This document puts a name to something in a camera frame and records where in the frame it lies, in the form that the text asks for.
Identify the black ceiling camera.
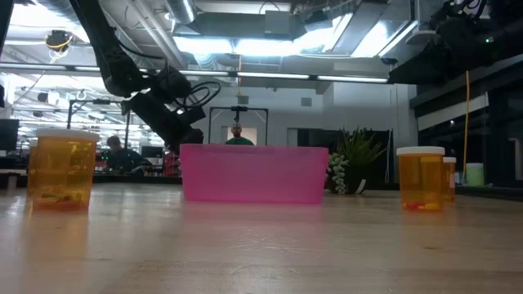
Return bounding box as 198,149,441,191
43,29,74,54

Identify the silver ceiling duct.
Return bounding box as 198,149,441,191
164,0,198,25

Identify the long ceiling light bar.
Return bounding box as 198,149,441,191
0,62,390,85

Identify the pale green cup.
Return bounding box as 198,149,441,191
465,163,485,187

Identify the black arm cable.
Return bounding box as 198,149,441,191
175,80,222,109

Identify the red cabinet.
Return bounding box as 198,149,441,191
163,150,181,177

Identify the small amber pill bottle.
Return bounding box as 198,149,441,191
442,156,458,203
26,138,38,197

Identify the person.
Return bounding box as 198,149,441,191
105,135,145,175
224,123,255,146

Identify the grey ceiling unit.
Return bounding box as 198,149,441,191
264,10,293,40

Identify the black monitor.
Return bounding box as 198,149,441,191
0,118,20,152

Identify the medium amber pill bottle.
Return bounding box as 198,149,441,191
396,145,446,212

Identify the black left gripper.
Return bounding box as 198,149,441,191
122,92,207,155

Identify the pink plastic basket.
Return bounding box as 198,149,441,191
179,143,330,205

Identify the large amber pill bottle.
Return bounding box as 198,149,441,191
31,128,101,212

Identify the yellow hanging cable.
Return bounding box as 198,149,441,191
461,69,472,185

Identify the trailing bead succulent plant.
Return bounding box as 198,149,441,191
326,153,349,195

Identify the black frame stand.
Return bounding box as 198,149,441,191
66,98,132,148
208,105,270,146

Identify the spiky green potted plant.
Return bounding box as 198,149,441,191
326,126,388,195

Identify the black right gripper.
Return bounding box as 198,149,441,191
387,0,523,86

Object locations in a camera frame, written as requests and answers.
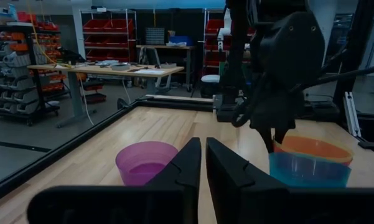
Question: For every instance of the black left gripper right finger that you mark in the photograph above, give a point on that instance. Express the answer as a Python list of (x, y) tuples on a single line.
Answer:
[(267, 205)]

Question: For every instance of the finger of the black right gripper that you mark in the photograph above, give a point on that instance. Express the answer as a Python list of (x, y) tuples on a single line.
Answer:
[(281, 133), (267, 138)]

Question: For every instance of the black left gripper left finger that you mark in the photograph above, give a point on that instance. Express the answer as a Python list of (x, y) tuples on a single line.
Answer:
[(127, 205)]

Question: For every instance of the orange plastic bowl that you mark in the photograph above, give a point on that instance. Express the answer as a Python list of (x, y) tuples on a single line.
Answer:
[(314, 147)]

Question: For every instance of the purple plastic bowl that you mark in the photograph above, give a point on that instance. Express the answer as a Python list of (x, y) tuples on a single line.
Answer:
[(143, 161)]

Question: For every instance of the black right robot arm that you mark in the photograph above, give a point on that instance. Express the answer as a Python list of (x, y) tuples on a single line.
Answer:
[(358, 37)]

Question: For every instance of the blue plastic bowl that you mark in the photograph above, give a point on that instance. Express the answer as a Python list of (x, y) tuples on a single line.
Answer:
[(308, 174)]

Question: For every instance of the silver aluminium extrusion bar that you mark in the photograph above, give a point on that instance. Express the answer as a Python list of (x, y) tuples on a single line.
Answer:
[(352, 115)]

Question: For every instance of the metal rack with red bins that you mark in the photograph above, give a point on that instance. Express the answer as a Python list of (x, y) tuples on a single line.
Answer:
[(213, 40), (109, 34)]

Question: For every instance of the black stool with white seat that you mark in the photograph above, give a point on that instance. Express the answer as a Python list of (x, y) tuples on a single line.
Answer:
[(210, 82)]

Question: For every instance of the blue box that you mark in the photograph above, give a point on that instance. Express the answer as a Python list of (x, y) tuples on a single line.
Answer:
[(180, 40)]

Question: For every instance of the wooden desk with metal legs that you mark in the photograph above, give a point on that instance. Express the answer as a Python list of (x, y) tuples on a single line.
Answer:
[(174, 47)]

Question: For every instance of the white paper sheet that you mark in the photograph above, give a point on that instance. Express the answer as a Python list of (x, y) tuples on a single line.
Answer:
[(149, 71)]

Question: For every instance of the grey small-parts drawer cabinet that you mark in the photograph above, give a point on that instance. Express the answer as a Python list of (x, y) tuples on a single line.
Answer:
[(155, 36)]

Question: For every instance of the wooden workbench with grey legs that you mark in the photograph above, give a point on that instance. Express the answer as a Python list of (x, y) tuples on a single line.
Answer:
[(112, 70)]

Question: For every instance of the black shelf cart with bins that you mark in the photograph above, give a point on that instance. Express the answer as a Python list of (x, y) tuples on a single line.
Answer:
[(15, 81)]

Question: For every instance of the black frame post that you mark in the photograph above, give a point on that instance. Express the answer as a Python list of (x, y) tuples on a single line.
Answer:
[(238, 46)]

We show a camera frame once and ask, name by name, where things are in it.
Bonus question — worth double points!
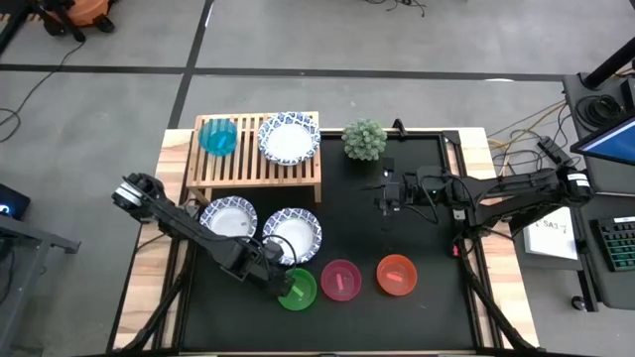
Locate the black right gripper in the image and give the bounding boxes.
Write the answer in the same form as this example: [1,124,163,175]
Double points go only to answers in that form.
###
■ TASK DETAILS
A bare number is the whole answer: how many lines in the listing hold the string "metal".

■ OUTPUT BELOW
2